Stochastic models have a variety of applications including Google’s Page Rank algorithm and reinforcement learning algorithms. These models can be thought of as mathematical processes or systems which can be described using a graph of states that are interconnected in some way. In short, any process or system that has an element of randomness to it is considered stochastic.

In mathematics, there are two types of processes:

  1. a deterministic process, where moving to a new state is based on present and past states (i.e. it’s pre-determined)
  2. and a stochastic process, where moving to a new state is based on a probablility

I really like Noah Burger’s layman explanation of stochastic processes in which he states

A stochastic process can be thought of as a description of the movement of an object over time. At every step in time, the object could assume one of many possible states, and each state has a probability associated with it. So while we can’t determine the exact path the object will take, we can make inferences about the path it might take based on those probabilities.
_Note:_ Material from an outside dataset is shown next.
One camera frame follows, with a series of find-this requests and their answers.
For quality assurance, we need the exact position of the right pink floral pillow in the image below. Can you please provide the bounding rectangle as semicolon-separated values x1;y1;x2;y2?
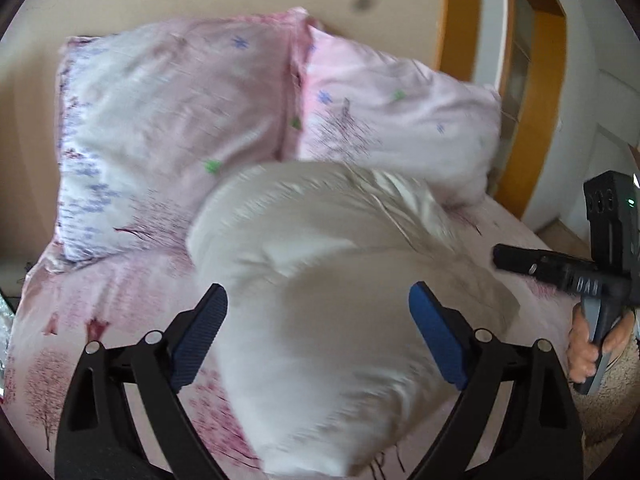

In this series of posts, we will be focusing on Markov processes, a type of stochastic process that’s memoryless in that it makes predictions for the future based on its present state. More specifically, we’ll be looking at Markov chains, a type of Markov process that considers only finite and countably infinite states over discrete time.
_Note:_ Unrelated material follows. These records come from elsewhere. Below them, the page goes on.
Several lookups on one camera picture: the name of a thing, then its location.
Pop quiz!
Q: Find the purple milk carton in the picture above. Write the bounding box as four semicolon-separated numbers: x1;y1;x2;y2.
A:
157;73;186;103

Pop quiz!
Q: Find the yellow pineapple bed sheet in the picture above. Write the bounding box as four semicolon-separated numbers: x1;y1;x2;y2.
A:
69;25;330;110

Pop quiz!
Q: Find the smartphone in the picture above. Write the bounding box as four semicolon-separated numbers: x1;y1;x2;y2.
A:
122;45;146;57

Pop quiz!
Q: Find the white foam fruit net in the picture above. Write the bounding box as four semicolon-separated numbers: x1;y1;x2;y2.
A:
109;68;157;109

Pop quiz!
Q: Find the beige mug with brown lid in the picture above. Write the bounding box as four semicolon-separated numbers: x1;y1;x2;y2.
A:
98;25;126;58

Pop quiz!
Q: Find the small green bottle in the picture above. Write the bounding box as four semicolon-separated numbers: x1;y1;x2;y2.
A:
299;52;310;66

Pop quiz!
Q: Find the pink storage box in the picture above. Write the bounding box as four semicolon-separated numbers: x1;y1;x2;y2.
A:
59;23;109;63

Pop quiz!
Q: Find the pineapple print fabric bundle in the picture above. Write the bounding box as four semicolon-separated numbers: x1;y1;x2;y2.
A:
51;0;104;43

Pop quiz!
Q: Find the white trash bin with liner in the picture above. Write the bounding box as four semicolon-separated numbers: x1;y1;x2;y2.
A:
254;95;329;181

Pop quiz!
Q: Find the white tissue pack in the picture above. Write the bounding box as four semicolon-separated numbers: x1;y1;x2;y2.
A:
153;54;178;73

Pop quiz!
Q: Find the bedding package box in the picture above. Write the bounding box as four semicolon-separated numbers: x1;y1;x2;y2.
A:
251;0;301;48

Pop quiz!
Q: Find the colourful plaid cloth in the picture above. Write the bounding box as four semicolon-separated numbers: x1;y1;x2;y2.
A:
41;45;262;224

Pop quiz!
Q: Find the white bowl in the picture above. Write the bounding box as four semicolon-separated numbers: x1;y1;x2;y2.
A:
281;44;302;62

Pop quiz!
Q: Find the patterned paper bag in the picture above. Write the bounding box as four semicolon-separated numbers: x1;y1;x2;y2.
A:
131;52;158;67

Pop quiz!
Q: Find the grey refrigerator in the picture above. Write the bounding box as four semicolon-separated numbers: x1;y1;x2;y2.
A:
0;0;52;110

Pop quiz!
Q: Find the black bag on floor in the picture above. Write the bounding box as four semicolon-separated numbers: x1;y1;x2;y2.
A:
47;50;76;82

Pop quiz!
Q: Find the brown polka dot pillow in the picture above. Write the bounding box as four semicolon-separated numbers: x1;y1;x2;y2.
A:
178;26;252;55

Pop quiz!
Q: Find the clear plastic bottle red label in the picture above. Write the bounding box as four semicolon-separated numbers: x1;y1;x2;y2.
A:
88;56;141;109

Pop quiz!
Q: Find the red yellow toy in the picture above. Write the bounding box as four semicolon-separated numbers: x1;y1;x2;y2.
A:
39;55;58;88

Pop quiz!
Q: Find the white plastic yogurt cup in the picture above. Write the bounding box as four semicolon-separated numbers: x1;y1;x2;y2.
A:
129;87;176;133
Now in the context of linear algebra, we’re used to writing vectors as columns and mulitplied them from the right. However, when dealing with stochastic models, it’s more convenient to represent vectors as row vectors and multiply from the left. This makes it more convenient when later interpreting transition matrices like Pij which can be interpreted as the probability of moving from state i to state j.
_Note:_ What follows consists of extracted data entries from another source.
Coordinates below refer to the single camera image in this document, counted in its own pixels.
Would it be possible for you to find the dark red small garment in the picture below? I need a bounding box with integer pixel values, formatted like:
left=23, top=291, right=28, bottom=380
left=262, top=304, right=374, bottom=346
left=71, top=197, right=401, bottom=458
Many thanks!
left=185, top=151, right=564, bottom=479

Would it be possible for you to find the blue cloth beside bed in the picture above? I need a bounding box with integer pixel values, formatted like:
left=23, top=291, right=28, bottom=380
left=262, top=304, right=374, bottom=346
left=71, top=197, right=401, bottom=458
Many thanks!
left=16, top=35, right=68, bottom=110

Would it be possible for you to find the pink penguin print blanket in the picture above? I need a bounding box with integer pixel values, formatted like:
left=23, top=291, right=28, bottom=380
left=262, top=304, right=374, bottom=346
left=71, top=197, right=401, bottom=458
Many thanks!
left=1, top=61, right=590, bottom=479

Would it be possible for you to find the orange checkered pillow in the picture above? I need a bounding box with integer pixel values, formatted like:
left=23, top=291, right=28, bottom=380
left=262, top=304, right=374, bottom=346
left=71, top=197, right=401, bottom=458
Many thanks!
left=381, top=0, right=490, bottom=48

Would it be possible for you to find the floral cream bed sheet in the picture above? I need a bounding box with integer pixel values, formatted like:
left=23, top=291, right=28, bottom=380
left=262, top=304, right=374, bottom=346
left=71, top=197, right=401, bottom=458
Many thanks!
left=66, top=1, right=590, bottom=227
Lastly, we can introduce a few basic definitions before jumping in. We say that a square matrix is stochastic if each one of its columns sum to 1. In most of our examples, we’ll be considering a row stochastic matrix, where each rows sums to 1. A Markov chain can be represented by a matrix, typically called a transition matrix, where the index of each entry in the matrix represents moving from one state to another with the probability of moving being the entry value. In a Markov chain, we say that two states, i and j, communicate if there exists a m, n ≥ 0 such that the probability of moving from state i to state j in m steps is greater than 0 and the probability of moving from state j to state i in n steps is greater than 0 as well. Trivially, every state communicates with itself.